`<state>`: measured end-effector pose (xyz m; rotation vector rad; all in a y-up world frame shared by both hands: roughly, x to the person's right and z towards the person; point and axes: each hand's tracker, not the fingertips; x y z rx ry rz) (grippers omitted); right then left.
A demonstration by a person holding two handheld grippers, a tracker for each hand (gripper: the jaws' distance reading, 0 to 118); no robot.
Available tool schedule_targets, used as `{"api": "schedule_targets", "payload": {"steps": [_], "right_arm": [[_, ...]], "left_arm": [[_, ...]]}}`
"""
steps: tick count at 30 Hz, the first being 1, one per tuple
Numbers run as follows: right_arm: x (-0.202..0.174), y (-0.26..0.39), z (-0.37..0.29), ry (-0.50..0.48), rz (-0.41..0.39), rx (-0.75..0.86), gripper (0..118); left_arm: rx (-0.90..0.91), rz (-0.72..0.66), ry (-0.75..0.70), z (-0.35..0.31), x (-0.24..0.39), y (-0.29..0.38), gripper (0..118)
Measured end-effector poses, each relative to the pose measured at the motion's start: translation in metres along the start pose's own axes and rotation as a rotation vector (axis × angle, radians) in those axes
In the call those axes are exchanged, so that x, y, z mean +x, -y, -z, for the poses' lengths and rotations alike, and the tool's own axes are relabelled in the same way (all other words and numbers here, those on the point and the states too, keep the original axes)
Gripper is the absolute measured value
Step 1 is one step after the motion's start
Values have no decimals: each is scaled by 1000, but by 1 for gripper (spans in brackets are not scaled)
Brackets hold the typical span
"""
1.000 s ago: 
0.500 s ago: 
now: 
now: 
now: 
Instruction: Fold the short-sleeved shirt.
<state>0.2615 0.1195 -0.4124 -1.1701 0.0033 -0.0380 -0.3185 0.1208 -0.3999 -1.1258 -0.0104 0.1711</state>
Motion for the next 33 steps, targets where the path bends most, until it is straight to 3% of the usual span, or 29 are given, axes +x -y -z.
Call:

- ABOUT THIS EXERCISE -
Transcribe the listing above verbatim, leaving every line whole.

- WRITTEN ANSWER -
`<state>`: measured end-effector pose (xyz m; rotation vector rad; all in a y-up world frame shared by both hands: roughly, x to the person's right and z towards the person; point and axes: each hand's tracker, not the fingertips; x y z rx ry rz) (grippers omitted); right then left.
A demonstration by a person holding two handheld grippers, a tracker for each hand (gripper: the jaws' distance reading, 0 to 118); no robot.
Available tool schedule_targets, used as `{"api": "schedule_targets", "payload": {"steps": [_], "right_arm": [[_, ...]], "left_arm": [[_, ...]]}}`
"""
steps: tick count at 30 Hz, the first being 1, one per tuple
Numbers run as follows: right_arm: x (-0.202..0.174), y (-0.26..0.39), z (-0.37..0.29), ry (-0.50..0.48), rz (-0.41..0.39), rx (-0.75..0.86), gripper (0..118); left_arm: rx (-0.90..0.91), rz (-0.72..0.66), ry (-0.75..0.70), z (-0.35..0.31), x (-0.24..0.39), y (-0.29..0.38), gripper (0..118)
Measured end-effector poses, each relative to the pose measured at the motion's start: translation in metres along the start pose's own axes and rotation as a rotation vector (axis × angle, radians) in those axes
In the call those axes are exchanged, so that x, y, z mean +x, -y, -z, for the poses' lengths and rotations alike, and the tool's own axes are relabelled in the same way (all other words and numbers here, those on the point and the states too, keep the original axes)
Gripper is the absolute measured value
Step 1 is one step after the motion's start
Values have no decimals: each is scaled by 1000, but by 1 for gripper (spans in brackets are not scaled)
Brackets hold the typical span
"""
1.000 s ago: 
0.500 s ago: 
now: 
now: 
now: 
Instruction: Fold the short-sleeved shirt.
<state>0.2615 0.1195 -0.4124 -1.1701 0.0033 -0.0380 -0.3185 0.1208 -0.3999 -1.1258 -0.0104 0.1711</state>
Motion for the next 33 steps, targets where the path bends most, until it is straight to 3% of the usual span, or 29 are given, axes +x -y -z.
Call:

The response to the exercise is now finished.